D. P. BUCH, J. ( 1 ) THE petitioner has filed the present Civil Revision Application u/s 115 of the Code of Civil Procedure, 1908, challenging the judgement and order recorded by the learned Joint District Judge, Panchmahals, at Godhra on 1st April 2000 in Regular Civil Appeal No. 84/1999 under which the learned Judge dismissed the said appeal and confirmed the order passed by the learned Civil Judge [j. D. ] - Dahod on 18/9/1999, acting as Executing Court in Regular Execution Petition No. 33/1997, under which the learned Judge directed that the possession warrant be issued in favour of the respondents and against the petitioner. ( 2 ) IT appears from the records and arguments advanced by the learned advocates for the parties that the respondents instituted Regular Civil Suit No. 118/93 before the learned Civil Judge [j. D. ] - at Dahod against the petitioner on the ground that the petitioner had raised permanent structure in the rented premises without the express consent of the respondents, and therefore, is liable to be evicted from the said premises. ( 3 ) THE petitioner was duly served and yet he did not file and written statement in the said civil suit. The said suit was filed in July 1993 and thereafter, the parties submitted an application for obtaining consent decree on 26/8/1993. The said consent terms show that the present petitioner admitted the suit of the respondents fully and the consent terms further show that the possession of the premises was to be handed over by the petitioner to the respondents latest by 1/10/1997 and if the petitioner should fail in handing over the possession thereof, then the respondents would be at liberty to take possession of the said property by getting the decree executed. ( 4 ) ON the strength of the said consent decree, the respondents preferred the aforesaid Regular Execution Petition No. 33/97. Notice was issued to the petitioner and after hearing the parties, the learned Judge passed the aforesaid order, allowing the execution petition and directing that the possession warrant be issued in favour of the respondents and against the petitioner. ( 5 ) FEELING aggrieved by the said judgement and order of the Executing Court, the petitioner preferred Regular Civil Appeal No. 84/1999 which came to be dismissed by the learned Joint District Judge, by judgement and order dated 1/4/2000.
( 5 ) FEELING aggrieved by the said judgement and order of the Executing Court, the petitioner preferred Regular Civil Appeal No. 84/1999 which came to be dismissed by the learned Joint District Judge, by judgement and order dated 1/4/2000. ( 6 ) FEELING aggrieved by the said judgement and order of the learned Joint District Judge, Panchmahals, at Godhra, the petitioner has preferred the present Civil Revision Application. ( 7 ) IT has been mainly contended that the Civil Court which has passed the decree had no jurisdiction to pass the decree, inasmuch as there was no ground envisaged in section 13[1], and therefore, the decree is nullity though it is a consent decree. ( 8 ) I have heard the learned counsel for the parties and have also perused the papers. ( 9 ) NOW so far as the provisions made in section 13[1] is concerned, it is very clear that the Court has to satisfy about the existence of the grounds mentioned in section 13[1] before passing a decree, which may be a decree of eviction.
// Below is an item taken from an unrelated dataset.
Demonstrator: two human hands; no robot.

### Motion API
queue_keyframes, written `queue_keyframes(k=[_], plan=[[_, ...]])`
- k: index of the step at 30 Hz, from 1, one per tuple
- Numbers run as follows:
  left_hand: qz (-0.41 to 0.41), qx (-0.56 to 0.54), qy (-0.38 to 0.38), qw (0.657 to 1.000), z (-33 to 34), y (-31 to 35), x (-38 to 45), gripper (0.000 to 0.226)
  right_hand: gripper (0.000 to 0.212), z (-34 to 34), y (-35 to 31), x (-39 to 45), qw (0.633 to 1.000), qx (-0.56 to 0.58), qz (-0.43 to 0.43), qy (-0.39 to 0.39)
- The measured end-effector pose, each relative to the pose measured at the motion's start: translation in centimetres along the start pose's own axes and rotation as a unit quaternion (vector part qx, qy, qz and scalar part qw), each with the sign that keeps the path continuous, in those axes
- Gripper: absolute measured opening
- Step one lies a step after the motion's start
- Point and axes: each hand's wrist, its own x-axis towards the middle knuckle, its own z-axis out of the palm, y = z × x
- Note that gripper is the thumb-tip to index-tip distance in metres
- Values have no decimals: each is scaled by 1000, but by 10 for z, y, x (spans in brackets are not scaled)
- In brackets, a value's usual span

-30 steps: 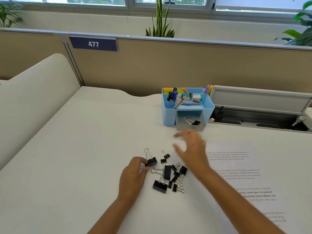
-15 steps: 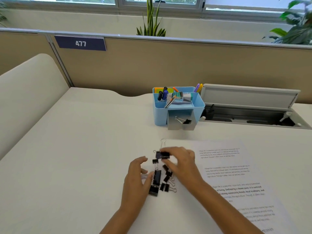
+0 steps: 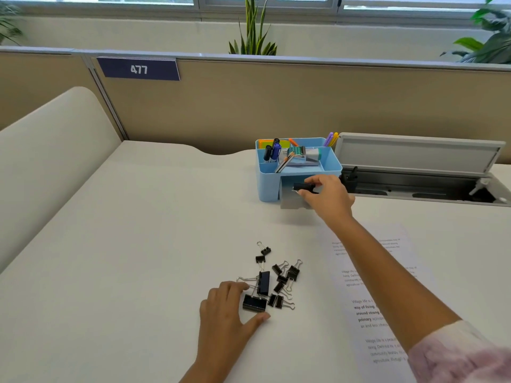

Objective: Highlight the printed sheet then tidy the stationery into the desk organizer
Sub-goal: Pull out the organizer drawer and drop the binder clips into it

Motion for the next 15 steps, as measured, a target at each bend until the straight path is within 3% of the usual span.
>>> queue_keyframes(k=[2, 5, 8, 11, 15], plan=[[13, 11, 2, 1000, 2, -2, 0, 43, 36, -1, -5, -7, 1000, 2, -16, 8], [24, 16, 9, 1000, 2, -2, 0, 30, 35, -2, -12, -41, 991, -19, -131, -8], [24, 10, 7, 1000, 1, -2, 0, 27, 32, 6, -12, -90, 957, -43, -242, -154], [24, 0, 3, 1000, 1, -2, 0, 25, 42, 26, 2, -121, 920, -122, -246, -278], [16, -9, -12, 1000, 0, -3, 0, 21, 43, 39, 17, -134, 927, -112, -219, -283]])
It may be a decree on merits or it may be a decree on consent submitted by the parties. ( 10 ) SECTION 13[1][b] of the Bombay Rents, Hotels and Lodging House, Rates Control Act, 1947 [hereinafter referred to as `the Rent Act for short] makes it clear that the landlord will be entitled to a decree of possession of a tenanted property provided it is proved to the satisfaction of the court that the tenant has without landlords consent given in writing, erected on the premises any permanent structure. ( 11 ) THEN we also consider the explanation to the said provision which says that, no permanent structure shall deemed to be erected on any premises merely by reason of the construction of a partition wall, door or lattice work or the filling of kitchen-stand or such other alterations made in the premises as can be removed without serious damage to the premises. ( 12 ) THE aforesaid provision of law cannot be put to dispute for any purpose. ( 13 ) HERE, the learned counsel for the petitioner has vehemently contended during the course of his argument that in the aforesaid suit being Regular Civil Suit No. 118/93, it was never stated or alleged as her the explanatory part of section 13[1] of the said Rent Act.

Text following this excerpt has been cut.